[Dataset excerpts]
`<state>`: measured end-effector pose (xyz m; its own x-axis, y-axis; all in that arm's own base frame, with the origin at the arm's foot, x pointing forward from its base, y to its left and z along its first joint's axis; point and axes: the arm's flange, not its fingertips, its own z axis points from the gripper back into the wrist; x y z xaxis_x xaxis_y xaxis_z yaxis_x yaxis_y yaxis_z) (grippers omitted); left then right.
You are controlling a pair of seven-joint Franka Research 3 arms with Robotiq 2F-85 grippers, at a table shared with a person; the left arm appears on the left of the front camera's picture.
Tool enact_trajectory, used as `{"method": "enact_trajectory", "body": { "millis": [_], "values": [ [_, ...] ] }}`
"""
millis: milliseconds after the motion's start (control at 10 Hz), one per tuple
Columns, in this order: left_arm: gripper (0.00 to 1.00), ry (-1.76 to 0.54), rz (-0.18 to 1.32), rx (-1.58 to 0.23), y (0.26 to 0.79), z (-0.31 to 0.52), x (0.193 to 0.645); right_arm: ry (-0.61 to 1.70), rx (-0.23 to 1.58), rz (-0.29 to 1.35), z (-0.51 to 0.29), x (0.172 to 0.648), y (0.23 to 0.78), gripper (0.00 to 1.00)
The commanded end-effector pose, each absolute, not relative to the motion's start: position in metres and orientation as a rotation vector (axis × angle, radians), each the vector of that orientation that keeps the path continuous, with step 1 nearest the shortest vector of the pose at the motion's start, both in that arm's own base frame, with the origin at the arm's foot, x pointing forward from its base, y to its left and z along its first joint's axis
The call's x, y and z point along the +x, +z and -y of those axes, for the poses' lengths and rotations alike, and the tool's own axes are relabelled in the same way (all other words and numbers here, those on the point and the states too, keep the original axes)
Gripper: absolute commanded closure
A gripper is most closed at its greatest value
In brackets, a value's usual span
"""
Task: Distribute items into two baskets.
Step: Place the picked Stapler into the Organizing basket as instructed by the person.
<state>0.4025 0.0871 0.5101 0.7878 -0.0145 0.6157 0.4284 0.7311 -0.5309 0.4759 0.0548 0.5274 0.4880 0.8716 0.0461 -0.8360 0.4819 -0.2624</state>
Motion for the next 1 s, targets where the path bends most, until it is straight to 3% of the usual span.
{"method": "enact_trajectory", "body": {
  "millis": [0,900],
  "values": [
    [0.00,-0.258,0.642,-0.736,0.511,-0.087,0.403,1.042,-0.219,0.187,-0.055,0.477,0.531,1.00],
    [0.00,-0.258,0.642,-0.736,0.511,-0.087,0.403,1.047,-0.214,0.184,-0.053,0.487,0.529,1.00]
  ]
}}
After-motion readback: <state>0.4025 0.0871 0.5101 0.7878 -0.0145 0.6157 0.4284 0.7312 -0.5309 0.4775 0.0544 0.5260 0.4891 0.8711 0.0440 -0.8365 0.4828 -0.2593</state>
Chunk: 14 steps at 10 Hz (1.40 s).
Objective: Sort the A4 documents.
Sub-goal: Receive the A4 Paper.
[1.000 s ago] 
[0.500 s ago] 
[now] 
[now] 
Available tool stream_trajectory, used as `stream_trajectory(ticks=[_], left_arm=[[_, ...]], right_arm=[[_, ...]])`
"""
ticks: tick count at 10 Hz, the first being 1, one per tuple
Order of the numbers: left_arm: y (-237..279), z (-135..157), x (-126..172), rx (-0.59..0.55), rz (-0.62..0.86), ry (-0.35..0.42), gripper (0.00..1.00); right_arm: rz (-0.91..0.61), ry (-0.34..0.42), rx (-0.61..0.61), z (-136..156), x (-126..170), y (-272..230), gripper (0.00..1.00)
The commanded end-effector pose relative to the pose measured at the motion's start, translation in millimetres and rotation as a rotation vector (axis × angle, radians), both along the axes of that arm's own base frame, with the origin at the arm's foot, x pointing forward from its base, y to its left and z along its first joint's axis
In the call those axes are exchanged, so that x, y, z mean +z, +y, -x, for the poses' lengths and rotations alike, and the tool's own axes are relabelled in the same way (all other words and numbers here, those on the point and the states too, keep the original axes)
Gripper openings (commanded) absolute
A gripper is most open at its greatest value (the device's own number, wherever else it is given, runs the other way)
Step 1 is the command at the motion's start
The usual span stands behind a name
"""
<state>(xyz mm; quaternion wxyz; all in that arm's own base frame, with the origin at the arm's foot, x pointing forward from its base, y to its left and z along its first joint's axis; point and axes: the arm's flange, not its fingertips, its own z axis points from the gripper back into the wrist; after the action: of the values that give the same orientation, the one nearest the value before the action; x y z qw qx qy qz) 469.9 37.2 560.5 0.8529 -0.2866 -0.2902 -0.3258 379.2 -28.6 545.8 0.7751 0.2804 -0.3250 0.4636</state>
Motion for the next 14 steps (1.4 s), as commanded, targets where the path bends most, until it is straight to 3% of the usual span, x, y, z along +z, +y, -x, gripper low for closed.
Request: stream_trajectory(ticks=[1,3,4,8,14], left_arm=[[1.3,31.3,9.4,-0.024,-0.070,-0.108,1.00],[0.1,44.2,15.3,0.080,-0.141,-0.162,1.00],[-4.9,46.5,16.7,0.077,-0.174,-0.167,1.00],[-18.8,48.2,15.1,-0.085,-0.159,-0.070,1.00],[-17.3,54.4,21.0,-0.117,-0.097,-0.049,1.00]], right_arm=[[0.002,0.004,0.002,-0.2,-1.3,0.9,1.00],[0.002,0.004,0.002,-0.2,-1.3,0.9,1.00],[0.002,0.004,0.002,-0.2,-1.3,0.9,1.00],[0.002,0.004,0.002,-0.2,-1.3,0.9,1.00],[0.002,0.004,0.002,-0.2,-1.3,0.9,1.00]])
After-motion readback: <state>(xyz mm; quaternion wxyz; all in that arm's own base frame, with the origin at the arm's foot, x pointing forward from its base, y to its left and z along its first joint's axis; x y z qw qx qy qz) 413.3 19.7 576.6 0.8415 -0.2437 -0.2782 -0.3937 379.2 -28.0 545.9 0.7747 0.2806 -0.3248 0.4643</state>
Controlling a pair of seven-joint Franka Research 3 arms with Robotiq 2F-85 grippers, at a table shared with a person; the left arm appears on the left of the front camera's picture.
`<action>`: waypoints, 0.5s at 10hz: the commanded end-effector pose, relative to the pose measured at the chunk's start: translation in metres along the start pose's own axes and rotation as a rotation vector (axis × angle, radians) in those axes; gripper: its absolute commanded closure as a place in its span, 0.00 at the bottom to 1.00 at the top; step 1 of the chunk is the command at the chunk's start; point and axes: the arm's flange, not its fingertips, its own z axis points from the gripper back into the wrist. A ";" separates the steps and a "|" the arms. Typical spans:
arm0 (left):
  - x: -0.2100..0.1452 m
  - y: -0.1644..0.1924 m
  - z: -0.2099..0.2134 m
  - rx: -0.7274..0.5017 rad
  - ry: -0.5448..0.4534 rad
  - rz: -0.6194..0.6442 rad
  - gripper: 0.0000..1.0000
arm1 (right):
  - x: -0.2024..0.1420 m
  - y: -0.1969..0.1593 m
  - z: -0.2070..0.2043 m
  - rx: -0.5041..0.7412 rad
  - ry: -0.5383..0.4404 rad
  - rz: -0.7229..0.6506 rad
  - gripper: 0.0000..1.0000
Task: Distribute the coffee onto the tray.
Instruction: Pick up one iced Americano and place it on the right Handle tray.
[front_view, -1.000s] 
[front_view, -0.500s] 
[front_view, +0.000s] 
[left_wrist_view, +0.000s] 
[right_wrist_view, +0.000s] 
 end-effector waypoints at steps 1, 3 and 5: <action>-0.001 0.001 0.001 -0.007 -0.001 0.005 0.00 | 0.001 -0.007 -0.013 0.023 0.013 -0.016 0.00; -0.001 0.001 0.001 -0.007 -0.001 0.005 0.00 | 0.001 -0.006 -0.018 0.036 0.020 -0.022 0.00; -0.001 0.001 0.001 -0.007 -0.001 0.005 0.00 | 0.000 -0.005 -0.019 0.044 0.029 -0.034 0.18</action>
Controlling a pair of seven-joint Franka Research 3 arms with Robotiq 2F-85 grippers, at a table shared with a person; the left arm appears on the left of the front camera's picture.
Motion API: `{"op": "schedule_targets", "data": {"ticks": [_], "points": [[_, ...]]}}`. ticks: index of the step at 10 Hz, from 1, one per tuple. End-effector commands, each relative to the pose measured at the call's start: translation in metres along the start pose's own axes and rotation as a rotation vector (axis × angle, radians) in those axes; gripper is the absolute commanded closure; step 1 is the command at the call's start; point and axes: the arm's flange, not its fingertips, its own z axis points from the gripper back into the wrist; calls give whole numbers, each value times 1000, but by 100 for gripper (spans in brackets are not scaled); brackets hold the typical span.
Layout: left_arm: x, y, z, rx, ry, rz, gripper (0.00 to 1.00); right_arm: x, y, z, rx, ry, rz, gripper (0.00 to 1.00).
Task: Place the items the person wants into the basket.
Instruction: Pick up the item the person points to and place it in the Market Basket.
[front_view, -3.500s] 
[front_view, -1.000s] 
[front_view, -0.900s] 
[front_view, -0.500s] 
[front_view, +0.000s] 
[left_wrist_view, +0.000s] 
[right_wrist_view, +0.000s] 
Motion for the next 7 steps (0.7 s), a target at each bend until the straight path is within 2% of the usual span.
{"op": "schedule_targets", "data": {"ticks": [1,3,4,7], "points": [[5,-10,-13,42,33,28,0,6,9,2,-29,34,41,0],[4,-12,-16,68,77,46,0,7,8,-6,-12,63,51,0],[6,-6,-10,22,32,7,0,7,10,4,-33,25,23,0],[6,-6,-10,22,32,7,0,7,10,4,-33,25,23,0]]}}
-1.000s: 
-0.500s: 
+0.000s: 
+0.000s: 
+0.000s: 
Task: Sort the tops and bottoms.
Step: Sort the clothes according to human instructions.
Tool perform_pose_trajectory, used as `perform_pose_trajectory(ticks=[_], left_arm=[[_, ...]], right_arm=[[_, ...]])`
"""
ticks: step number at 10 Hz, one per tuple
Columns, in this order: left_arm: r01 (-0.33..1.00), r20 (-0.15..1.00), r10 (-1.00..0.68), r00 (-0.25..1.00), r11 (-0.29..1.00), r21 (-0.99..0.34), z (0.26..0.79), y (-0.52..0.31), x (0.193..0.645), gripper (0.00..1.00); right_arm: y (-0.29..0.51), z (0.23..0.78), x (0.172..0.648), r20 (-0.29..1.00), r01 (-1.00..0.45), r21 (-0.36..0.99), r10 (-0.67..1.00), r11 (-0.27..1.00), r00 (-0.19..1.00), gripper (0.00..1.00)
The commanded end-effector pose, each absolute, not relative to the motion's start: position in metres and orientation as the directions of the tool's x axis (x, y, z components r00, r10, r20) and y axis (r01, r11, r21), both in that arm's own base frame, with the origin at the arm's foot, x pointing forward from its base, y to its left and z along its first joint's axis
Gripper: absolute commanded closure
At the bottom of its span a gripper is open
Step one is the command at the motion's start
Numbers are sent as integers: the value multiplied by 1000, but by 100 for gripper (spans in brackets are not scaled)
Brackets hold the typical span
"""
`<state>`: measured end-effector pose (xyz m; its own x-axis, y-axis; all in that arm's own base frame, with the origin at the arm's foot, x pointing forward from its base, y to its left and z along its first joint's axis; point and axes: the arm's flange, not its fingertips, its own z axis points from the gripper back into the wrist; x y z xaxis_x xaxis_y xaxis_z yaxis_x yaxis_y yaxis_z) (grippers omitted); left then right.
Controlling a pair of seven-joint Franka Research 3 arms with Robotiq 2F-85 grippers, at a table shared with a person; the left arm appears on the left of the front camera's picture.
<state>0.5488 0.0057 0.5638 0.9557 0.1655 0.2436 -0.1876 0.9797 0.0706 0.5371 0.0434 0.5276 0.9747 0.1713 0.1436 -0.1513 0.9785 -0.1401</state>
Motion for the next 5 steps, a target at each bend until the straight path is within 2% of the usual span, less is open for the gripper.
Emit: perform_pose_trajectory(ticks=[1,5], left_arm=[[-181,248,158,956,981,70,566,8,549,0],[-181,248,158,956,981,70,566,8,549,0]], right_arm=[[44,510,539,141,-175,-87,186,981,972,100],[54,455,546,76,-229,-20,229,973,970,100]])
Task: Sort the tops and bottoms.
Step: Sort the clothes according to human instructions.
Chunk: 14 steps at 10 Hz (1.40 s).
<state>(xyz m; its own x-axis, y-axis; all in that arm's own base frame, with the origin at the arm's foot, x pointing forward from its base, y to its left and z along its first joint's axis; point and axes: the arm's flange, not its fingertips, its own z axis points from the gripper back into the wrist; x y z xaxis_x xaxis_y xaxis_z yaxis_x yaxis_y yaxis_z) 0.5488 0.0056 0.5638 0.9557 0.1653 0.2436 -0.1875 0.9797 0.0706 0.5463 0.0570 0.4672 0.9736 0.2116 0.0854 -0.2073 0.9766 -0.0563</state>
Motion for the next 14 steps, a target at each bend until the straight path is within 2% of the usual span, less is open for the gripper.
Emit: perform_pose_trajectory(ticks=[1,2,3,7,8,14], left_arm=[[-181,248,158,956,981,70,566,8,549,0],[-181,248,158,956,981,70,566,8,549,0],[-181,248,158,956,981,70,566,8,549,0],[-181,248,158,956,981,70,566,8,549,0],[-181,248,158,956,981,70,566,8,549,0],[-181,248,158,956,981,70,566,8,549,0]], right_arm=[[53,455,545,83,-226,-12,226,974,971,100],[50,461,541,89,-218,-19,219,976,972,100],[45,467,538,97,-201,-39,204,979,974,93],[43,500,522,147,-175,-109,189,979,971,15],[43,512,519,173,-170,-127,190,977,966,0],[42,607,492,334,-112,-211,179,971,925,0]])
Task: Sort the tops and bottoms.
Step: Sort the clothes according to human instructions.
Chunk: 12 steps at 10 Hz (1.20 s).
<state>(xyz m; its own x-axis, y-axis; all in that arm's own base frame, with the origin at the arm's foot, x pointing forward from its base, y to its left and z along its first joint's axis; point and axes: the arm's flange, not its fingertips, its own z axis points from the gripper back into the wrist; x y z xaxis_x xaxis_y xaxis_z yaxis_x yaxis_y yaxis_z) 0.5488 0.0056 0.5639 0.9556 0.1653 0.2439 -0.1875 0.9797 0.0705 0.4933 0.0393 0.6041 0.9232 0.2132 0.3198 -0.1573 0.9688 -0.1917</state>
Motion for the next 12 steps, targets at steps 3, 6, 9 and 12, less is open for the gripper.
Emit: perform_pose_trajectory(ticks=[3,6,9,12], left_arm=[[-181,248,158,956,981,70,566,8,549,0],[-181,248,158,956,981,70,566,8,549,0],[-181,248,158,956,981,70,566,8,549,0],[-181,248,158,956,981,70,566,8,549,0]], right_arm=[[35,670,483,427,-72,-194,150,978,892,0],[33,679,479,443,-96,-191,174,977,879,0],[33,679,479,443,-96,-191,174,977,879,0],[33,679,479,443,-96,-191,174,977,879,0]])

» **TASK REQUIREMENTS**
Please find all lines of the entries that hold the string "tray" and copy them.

» **RESPONSE**
Task: Distribute the coffee onto the tray.
Instruction: Pick up one iced Americano and place it on the right Handle tray.

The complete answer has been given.